| Executive Committee Biography |
| Office: | President | |
|---|---|---|
| Name: | Bernard Zeigler | |
| Affiliation | University of Arizona | |
| Term: | 2002 - 2004 |
Bernard P. Zeigler (PI) is Professor of Electrical and Computer Engineering at the University of Arizona, Tucson and Director of the Arizona Center for Integrative Modeling and Simulation. Receiving awards for his books and articles in the foundations of simulation, he was named Fellow of the IEEE for his theory of discrete event simulation based on the Discrete Event System Specification (DEVS) formalism in 1995. In 2000 he received the McLeod Founder’s Award by the Society for Computer Simulation, its highest recognition, for his contributions to discrete event simulation. In June 2002, he was elected President of the Society.

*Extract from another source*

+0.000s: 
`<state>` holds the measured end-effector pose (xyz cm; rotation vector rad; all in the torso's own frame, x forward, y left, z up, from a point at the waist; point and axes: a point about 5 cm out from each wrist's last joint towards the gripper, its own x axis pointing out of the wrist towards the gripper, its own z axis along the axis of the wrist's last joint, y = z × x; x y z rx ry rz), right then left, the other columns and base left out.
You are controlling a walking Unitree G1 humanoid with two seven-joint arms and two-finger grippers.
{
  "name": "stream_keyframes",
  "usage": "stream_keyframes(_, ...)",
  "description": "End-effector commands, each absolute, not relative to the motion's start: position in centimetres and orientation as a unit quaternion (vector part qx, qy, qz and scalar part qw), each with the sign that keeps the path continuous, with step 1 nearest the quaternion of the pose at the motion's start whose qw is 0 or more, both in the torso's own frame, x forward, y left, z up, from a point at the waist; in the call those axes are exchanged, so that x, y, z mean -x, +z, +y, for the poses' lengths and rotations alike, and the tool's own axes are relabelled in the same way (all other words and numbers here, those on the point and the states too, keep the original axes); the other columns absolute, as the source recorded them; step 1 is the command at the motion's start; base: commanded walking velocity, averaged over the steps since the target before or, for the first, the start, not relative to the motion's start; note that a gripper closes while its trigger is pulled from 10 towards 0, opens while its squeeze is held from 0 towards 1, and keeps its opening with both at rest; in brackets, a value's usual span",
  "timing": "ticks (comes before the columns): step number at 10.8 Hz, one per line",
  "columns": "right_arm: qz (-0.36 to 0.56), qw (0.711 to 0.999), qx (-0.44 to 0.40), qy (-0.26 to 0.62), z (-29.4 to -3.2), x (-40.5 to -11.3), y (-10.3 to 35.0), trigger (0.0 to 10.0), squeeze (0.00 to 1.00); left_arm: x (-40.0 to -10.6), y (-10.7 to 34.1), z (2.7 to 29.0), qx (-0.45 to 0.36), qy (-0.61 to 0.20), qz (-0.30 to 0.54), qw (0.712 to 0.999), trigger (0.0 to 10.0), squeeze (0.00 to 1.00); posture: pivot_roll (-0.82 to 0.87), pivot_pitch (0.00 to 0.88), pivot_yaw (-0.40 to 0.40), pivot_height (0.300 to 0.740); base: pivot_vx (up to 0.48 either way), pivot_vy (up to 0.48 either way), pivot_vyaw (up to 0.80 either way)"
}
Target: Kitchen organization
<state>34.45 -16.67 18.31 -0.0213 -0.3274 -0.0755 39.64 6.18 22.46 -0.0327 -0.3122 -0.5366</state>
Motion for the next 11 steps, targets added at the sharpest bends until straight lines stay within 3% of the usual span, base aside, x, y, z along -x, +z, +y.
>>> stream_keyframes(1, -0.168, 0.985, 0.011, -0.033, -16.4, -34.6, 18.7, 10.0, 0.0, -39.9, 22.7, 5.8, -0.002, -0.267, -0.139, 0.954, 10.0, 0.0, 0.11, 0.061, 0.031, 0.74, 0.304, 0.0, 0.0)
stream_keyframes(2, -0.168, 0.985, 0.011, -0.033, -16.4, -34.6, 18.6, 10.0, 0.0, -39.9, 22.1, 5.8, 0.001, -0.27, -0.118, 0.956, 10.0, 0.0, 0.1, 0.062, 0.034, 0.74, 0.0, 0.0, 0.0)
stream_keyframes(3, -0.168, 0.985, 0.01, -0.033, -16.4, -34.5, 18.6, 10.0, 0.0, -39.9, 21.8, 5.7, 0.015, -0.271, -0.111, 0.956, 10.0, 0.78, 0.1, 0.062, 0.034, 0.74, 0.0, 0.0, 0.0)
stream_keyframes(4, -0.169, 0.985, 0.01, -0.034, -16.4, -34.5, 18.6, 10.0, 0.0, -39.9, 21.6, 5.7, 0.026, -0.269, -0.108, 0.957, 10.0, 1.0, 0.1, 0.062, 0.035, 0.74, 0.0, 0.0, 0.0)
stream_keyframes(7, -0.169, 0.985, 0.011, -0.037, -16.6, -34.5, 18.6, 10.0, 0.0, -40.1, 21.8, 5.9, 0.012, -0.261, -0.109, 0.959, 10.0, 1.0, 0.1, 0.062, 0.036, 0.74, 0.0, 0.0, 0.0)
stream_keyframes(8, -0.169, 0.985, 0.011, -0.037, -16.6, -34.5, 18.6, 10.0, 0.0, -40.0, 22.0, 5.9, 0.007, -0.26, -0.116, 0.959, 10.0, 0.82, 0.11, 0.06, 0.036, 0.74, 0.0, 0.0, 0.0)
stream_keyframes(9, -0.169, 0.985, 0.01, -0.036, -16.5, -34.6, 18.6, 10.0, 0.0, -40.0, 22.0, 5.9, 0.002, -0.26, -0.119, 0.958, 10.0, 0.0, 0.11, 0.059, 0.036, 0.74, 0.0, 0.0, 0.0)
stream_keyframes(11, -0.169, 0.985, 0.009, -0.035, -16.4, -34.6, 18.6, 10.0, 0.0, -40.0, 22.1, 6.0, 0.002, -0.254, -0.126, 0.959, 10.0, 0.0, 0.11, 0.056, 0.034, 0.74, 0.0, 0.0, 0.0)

From 1993 to 1996, he headed a multidisciplinary team to demonstrate an innovative approach, based on DEVS, to massively parallel simulation supported by NSF's HPCC Grand Challenge initiative. He was also sponsored by Rome Labs to research the use of such high performance simulation technology in support of optimization and model abstraction. He was the PI on a DARPA Advanced Simulation Technology Thrust project to develop the DEVS framework for the DOD High Level Architecture (HLA) distributed simulation standard and its application to message reduction through predictive filtering. This research received Honorable Mention in the 1999 DMSO (US Defense Modeling and Simulation Organization) Awards – the only university-based work to be so recognized. A book on the modeling and simulation, organized by the Air Force Academy, Colorado Springs, has adopted the framework originated in his classic text, "Theory of Modeling and Simulation," which itself has been revised for a second edition and was published by Academic Press in Jan. 2000.
Zeigler served on two National Research Council committees to recommend directions for information technology and simulation modeling in the 21st Century. He has been appointed to a third NRC committee on simulation enhancements to manufacturing. Serving from 1996 to 2000 as editor-in-chief of the Transactions of the Society for Computer Simulation and from 2000 to 2002 as Vice President in charge of Publications (web and print). He has given numerous keynote talks, tutorials and short courses, and organized symposia and conferences that were the first to promote modeling and simulation fundamentals and theory.
Recently, with other faculty, he founded the Arizona Center for Integrative Modeling and Simulation dedicated to the development of modeling and simulation as a discipline in the future.